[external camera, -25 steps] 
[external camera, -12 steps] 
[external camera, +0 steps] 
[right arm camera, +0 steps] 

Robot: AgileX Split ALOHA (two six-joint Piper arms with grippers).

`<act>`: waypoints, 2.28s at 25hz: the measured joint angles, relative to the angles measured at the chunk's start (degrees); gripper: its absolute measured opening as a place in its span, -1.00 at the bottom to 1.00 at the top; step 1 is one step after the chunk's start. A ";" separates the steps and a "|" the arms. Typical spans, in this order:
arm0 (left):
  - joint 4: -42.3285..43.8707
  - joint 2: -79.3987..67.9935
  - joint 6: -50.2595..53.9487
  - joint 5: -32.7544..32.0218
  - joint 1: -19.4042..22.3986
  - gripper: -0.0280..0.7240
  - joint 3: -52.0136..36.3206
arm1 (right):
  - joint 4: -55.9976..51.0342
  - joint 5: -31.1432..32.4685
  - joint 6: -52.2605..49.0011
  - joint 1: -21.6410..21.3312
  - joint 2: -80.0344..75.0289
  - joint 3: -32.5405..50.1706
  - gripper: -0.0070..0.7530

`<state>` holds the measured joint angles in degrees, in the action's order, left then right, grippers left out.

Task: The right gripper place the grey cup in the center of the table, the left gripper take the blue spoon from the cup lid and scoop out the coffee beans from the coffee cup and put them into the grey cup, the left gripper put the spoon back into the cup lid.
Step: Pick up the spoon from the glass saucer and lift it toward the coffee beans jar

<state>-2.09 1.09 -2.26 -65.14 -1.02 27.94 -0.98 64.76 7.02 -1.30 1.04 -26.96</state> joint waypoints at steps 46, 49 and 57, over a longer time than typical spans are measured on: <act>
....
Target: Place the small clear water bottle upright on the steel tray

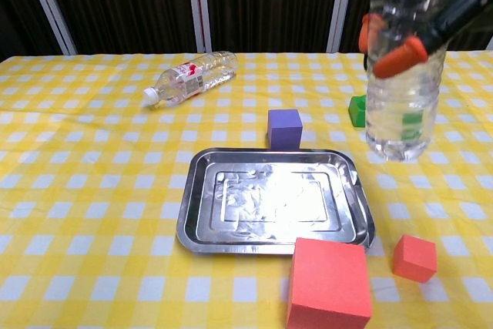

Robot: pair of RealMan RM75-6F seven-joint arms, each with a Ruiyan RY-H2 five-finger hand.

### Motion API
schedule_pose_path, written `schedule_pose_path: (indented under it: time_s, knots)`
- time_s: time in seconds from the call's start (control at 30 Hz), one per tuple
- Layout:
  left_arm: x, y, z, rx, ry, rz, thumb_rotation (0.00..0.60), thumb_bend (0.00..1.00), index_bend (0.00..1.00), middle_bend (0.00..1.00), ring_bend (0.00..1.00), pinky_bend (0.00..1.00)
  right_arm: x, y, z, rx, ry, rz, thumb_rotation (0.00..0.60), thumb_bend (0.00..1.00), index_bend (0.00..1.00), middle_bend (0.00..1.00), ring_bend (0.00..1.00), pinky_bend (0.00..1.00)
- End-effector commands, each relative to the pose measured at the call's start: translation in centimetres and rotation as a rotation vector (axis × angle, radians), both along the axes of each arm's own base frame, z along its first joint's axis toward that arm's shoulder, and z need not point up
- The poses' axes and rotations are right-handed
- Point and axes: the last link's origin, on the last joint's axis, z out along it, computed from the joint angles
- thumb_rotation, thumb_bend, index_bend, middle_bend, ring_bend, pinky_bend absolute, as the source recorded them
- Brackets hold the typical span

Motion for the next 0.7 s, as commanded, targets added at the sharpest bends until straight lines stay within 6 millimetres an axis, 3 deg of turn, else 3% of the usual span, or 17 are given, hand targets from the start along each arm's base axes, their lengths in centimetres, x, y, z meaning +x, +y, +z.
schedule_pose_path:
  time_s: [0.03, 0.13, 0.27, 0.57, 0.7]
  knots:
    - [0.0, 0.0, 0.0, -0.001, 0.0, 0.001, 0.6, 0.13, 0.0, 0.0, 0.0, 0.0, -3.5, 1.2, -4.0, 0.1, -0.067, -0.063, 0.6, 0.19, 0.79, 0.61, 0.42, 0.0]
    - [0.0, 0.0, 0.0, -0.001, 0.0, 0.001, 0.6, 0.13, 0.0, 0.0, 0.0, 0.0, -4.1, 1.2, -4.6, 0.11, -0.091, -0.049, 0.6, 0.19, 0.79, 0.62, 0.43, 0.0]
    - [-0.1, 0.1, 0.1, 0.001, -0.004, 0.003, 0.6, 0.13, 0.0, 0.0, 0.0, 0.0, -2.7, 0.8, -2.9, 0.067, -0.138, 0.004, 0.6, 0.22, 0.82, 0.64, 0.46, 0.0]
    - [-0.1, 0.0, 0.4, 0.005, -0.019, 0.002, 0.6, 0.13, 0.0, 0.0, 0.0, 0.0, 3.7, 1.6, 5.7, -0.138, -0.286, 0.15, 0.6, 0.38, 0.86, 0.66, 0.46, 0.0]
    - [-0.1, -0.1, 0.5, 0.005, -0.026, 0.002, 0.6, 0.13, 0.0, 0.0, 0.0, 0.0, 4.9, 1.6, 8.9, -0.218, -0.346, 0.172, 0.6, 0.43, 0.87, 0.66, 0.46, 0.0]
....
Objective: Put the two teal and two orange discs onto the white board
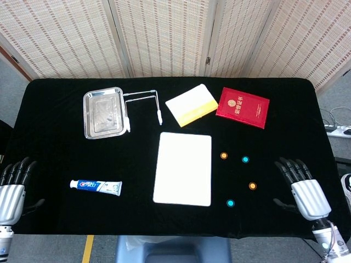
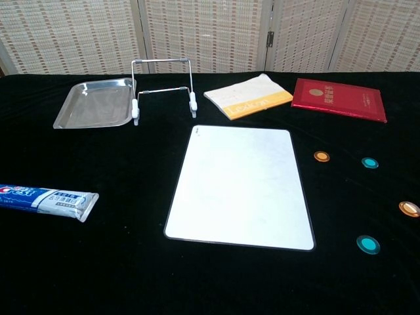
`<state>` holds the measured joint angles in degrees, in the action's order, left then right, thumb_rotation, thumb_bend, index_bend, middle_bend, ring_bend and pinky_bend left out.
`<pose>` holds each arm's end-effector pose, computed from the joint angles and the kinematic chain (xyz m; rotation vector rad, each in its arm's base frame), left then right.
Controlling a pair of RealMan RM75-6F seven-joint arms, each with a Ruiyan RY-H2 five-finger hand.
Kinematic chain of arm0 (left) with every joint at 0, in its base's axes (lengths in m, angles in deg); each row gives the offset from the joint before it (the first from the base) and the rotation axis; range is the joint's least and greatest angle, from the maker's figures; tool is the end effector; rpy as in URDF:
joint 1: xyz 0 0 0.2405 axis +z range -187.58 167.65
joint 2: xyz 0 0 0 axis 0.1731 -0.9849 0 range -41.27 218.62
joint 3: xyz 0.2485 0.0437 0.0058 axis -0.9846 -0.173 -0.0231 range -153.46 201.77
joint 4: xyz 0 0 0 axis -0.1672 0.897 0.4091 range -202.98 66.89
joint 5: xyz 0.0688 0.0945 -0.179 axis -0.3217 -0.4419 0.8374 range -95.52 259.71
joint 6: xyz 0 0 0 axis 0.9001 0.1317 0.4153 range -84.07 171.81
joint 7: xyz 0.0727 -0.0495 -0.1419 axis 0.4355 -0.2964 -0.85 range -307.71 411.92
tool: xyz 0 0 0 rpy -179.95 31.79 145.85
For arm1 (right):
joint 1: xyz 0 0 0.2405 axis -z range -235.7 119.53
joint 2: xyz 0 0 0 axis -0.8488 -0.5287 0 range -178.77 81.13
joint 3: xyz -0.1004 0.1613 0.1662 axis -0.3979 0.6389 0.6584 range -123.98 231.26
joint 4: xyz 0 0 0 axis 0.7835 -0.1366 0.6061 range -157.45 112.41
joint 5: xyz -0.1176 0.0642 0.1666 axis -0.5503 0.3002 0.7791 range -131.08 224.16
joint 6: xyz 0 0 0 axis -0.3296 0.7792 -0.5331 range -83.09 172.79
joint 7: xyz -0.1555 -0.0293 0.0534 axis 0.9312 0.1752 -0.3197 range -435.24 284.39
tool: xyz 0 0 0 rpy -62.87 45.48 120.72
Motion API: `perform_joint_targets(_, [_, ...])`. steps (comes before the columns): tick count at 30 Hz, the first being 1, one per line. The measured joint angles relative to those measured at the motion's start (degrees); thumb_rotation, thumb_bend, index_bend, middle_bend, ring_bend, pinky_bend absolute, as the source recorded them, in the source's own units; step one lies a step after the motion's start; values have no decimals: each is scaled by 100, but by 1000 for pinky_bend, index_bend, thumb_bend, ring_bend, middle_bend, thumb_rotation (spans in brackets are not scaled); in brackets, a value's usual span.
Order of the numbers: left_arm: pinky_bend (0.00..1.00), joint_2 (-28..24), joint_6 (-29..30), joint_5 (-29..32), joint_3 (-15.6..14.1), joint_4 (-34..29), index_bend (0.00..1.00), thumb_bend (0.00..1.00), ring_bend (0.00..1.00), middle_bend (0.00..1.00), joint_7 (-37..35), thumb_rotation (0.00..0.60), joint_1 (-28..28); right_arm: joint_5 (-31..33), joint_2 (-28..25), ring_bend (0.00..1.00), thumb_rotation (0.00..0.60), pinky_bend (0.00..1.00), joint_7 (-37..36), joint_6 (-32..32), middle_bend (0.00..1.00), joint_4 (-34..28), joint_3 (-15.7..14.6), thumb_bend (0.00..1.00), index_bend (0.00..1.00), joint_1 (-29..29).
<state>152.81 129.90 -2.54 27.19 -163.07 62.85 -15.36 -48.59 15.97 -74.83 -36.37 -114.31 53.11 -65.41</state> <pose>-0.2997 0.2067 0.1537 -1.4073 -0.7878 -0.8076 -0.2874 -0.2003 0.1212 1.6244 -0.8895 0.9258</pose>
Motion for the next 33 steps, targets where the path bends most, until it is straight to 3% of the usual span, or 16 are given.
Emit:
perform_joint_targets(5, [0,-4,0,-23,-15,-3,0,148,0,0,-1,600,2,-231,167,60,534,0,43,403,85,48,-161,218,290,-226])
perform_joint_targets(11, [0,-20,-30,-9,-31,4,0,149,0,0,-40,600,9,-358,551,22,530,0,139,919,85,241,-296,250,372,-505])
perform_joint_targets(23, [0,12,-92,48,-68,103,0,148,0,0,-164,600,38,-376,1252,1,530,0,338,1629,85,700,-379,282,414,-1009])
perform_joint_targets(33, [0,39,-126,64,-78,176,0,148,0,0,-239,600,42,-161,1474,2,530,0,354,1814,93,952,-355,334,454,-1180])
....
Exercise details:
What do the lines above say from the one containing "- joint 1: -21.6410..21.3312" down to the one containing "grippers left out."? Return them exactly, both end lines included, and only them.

Solution:
  - joint 1: -21.6410..21.3312
  - joint 2: -80.0344..75.0289
  - joint 3: -32.5405..50.1706
  - gripper: -0.0070..0.7530

`<state>` holds the measured joint angles in degrees, in the action's order, left then right, grippers left out.

This exercise requires no additional output.